Problem description
Once the line containing "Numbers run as" is found in the data below, repeat it and every later line exactly, leaving the pictures out.

Supplied information
-- -- --
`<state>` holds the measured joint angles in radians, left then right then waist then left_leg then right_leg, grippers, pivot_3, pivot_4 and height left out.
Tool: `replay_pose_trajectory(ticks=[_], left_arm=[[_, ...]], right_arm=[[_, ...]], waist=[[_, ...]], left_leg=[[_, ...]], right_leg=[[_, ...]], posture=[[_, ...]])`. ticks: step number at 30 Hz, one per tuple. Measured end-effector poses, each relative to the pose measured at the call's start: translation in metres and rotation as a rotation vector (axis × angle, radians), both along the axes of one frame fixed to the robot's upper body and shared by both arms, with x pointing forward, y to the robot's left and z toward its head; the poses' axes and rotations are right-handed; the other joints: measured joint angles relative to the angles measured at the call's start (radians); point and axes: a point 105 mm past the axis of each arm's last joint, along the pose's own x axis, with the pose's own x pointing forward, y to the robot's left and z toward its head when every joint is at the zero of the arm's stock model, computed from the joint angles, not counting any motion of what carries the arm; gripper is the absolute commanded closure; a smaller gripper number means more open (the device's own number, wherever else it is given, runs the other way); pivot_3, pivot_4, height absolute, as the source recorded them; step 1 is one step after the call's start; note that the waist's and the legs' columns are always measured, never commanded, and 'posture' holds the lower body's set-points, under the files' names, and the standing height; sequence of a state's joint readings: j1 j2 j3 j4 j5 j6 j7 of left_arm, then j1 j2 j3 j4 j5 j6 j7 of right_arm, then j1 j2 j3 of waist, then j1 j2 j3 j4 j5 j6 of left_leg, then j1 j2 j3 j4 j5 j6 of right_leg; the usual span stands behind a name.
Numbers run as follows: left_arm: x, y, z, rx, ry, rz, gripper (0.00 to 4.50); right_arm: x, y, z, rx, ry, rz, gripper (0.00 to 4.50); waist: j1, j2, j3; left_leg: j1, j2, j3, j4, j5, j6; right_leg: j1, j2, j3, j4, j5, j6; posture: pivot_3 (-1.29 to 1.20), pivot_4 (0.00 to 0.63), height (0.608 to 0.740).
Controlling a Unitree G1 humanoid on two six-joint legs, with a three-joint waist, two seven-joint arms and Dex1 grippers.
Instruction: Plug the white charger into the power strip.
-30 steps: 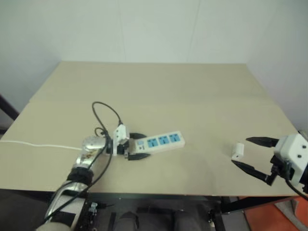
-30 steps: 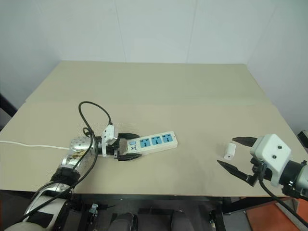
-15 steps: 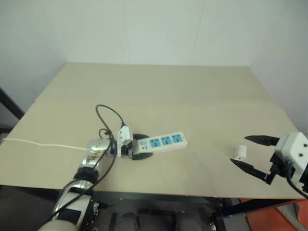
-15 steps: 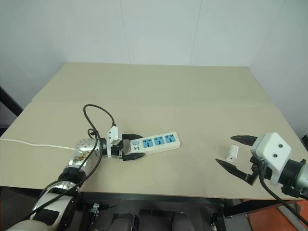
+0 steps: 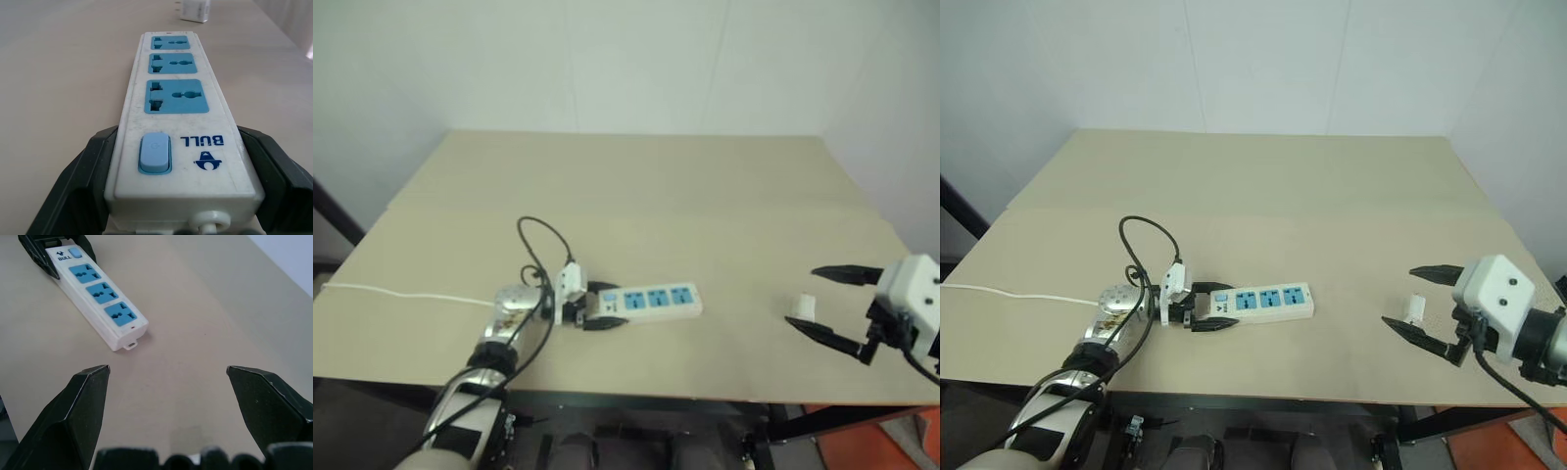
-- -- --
Exercise response
Numbers run as follows: left_arm: x, y, z, rx, ry, rz, gripper (0.00 to 4.50); right_arm: x, y, z, rx, ry, rz, gripper (0.00 to 4.50); waist: j1, j2, j3; left_leg: j1, j2, j3, j4, j5, j6; right_leg: j1, j2, j3, j4, j5, j6; posture: pivot_3 (-1.29 to 1.20), pivot_4 (0.00 to 0.63), height (0.608 to 0.740).
Controlling a Unitree G1 humanoid on two six-joint legs, with a three-joint waist, two seven-joint arms and Dex1 grippers.
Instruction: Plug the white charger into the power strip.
-30 steps: 
-30 steps: 
-15 steps: 
-15 steps: 
+0 steps: 

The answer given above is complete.